§ **THE PROBLEM**
Please give back only the lines below from the one containing "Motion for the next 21" to the one containing "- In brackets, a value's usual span", each repeated word for word, both ends included.

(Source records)
-------

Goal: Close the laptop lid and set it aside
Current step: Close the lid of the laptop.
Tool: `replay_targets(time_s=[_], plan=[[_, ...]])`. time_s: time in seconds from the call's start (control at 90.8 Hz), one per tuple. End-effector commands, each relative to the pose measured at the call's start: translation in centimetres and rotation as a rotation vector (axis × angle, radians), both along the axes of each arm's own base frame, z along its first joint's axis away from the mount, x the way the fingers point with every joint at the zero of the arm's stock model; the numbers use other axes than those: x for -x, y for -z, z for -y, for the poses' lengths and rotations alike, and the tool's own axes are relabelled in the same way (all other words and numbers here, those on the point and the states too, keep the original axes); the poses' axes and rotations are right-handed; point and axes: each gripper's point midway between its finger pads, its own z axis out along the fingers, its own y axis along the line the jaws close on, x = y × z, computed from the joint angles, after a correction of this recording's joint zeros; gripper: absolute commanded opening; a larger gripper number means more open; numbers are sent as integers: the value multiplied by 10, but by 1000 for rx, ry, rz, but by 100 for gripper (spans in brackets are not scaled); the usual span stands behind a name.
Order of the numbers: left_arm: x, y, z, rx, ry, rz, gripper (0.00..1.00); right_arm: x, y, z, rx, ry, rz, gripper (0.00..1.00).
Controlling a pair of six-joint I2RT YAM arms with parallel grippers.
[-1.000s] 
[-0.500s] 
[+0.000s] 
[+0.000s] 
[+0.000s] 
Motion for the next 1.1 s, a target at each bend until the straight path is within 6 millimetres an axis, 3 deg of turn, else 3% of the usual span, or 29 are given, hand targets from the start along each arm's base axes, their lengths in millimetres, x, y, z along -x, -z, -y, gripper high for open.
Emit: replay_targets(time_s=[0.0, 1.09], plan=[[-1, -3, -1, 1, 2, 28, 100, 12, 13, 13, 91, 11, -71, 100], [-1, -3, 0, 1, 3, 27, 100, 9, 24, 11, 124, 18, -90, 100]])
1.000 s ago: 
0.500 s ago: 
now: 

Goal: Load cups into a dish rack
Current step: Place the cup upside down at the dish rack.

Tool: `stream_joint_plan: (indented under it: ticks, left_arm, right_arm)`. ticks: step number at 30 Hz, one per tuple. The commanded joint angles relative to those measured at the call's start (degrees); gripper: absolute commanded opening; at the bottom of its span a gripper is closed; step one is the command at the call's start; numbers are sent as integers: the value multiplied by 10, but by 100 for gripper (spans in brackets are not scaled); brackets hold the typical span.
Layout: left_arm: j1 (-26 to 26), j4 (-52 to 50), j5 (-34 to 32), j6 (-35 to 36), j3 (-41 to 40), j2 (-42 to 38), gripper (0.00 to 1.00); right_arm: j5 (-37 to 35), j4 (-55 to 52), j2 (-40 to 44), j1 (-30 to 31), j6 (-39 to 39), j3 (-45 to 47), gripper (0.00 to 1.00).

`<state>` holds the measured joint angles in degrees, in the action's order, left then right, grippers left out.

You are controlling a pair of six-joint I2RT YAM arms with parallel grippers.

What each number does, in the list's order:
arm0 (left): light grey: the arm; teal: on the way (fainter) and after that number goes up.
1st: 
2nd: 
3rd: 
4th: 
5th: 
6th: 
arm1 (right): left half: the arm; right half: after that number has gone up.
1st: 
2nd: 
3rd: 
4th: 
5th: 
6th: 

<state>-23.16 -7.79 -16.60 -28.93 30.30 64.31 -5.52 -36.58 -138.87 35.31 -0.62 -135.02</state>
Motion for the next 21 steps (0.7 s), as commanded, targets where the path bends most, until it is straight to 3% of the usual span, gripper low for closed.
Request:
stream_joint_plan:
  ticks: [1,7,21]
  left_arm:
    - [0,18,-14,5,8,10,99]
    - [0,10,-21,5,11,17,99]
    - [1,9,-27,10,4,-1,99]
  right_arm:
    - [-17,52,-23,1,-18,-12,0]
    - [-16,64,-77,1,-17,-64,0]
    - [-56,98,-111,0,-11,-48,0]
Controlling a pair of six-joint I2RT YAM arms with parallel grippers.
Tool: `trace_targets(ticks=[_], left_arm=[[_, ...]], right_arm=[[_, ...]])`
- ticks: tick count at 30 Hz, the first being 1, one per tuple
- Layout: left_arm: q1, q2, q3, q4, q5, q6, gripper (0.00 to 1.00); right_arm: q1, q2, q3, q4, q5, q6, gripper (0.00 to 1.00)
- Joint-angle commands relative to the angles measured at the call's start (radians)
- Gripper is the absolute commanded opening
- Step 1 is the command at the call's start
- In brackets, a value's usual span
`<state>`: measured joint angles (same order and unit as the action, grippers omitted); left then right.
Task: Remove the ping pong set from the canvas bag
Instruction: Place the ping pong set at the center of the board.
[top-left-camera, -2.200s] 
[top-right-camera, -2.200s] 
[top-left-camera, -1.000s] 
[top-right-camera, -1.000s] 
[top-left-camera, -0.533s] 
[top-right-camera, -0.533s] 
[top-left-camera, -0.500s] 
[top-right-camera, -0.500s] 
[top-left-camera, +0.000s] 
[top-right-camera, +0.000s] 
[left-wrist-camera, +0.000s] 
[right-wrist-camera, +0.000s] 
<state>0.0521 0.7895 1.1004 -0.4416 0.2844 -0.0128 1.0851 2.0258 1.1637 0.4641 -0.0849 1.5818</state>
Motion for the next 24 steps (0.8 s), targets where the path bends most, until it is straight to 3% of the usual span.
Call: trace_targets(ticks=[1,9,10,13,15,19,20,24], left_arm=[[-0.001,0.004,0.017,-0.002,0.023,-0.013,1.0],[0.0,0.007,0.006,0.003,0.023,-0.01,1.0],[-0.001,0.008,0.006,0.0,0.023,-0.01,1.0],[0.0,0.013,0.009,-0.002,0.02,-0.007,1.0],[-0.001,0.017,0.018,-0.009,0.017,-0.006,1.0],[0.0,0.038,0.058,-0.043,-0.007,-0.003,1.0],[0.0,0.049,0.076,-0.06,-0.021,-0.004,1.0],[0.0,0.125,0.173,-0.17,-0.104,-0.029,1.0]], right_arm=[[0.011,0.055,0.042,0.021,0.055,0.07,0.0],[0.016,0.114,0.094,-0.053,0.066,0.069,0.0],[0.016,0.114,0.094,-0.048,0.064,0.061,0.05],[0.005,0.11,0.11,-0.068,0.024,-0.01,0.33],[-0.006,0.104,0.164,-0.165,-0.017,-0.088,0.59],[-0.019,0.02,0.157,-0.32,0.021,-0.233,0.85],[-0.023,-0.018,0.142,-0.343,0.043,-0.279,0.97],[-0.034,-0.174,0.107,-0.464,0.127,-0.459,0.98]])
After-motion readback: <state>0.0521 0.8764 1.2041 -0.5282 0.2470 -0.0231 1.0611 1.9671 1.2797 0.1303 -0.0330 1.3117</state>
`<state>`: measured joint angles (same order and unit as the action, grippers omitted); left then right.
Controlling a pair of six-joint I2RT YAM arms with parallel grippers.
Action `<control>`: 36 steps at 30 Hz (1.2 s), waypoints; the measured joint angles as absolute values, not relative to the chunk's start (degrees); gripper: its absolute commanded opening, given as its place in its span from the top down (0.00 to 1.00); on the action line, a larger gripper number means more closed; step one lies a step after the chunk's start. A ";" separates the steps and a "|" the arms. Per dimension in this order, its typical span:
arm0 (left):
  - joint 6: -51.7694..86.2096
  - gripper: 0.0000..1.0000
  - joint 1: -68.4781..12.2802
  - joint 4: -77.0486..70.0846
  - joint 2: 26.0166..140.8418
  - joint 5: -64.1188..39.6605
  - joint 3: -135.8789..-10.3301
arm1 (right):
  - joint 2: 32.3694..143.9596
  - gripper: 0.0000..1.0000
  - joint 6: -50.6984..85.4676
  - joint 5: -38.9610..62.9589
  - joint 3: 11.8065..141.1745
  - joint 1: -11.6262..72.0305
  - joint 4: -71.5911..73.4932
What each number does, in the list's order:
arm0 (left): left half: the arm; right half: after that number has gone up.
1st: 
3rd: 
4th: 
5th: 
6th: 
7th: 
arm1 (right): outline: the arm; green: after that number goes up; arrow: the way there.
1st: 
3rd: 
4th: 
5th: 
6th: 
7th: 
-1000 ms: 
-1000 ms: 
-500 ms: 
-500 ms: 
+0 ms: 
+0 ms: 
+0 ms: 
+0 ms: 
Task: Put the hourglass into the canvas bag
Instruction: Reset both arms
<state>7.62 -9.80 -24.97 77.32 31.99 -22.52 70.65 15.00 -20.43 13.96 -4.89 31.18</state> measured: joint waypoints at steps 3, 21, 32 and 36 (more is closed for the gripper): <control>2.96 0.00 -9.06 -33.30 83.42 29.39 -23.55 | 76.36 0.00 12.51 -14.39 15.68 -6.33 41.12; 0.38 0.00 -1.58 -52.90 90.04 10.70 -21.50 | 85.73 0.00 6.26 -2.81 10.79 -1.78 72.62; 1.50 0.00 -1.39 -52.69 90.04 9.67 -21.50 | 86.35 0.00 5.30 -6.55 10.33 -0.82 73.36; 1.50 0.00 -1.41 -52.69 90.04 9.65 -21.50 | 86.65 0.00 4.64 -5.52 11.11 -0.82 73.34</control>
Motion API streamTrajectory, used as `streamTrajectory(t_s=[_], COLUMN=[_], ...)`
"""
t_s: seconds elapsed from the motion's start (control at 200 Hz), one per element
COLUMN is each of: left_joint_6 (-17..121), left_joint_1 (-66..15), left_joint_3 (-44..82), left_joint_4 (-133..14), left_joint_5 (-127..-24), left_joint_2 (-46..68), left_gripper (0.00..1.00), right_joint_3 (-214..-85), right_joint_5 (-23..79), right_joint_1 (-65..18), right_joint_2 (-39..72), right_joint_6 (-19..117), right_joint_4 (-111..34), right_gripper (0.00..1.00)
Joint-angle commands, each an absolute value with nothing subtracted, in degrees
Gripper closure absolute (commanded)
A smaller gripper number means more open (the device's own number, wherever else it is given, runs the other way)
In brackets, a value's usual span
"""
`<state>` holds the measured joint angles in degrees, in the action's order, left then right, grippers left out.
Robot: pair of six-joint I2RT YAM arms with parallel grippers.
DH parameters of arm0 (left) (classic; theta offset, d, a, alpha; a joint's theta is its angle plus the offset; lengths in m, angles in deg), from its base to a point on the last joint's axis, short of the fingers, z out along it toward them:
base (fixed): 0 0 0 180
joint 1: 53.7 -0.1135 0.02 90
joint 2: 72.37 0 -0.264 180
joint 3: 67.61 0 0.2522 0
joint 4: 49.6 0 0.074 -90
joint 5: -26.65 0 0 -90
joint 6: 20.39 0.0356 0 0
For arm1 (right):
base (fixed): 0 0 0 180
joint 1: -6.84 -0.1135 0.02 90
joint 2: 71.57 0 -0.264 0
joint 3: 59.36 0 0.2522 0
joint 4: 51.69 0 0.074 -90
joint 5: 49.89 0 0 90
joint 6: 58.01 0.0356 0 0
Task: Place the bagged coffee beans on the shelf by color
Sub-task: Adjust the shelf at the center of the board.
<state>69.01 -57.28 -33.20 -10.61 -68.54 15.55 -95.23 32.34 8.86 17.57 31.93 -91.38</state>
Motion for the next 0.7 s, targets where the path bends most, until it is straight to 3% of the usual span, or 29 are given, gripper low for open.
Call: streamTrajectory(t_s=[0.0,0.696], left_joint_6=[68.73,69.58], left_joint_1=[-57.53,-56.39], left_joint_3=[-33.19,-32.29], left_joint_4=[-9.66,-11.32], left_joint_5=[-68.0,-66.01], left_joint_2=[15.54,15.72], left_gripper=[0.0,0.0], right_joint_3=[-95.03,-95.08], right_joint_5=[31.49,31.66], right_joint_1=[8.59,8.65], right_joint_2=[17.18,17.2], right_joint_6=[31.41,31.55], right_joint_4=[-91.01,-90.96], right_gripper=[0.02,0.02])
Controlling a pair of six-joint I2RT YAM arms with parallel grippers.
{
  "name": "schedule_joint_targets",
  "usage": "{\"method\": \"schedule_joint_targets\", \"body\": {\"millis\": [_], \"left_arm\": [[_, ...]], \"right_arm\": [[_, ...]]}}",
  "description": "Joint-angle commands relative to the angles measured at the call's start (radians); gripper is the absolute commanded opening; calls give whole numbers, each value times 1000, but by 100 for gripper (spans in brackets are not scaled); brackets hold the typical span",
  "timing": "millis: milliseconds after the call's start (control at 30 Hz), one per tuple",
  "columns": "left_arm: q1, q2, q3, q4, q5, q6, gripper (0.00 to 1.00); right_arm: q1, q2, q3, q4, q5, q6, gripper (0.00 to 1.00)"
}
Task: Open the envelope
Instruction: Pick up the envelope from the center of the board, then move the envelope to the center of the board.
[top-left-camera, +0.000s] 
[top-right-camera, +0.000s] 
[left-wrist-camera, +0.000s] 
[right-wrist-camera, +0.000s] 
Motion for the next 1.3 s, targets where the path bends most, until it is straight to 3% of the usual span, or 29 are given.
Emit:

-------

§ **ANSWER SPACE**
Motion for the next 21 steps (0.7 s), as commanded, targets where the path bends most, until it is straight to 3% of the usual span, gripper low for closed.
Request:
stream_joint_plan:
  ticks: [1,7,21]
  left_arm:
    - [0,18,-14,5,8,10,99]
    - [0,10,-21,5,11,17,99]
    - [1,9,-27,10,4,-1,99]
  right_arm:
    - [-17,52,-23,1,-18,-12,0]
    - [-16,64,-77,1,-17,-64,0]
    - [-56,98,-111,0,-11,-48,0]
Controlling a pair of six-joint I2RT YAM arms with parallel grippers.
Tool: `trace_targets(ticks=[_], left_arm=[[_, ...]], right_arm=[[_, ...]])`
- ticks: tick count at 30 Hz, the first being 1, one per tuple
- Layout: left_arm: q1, q2, q3, q4, q5, q6, gripper (0.00 to 1.00); right_arm: q1, q2, q3, q4, q5, q6, gripper (0.00 to 1.00)
- Joint-angle commands relative to the angles measured at the call's start (radians)
- Gripper is the absolute commanded opening
- Step 1 is the command at the call's start
- In brackets, a value's usual span

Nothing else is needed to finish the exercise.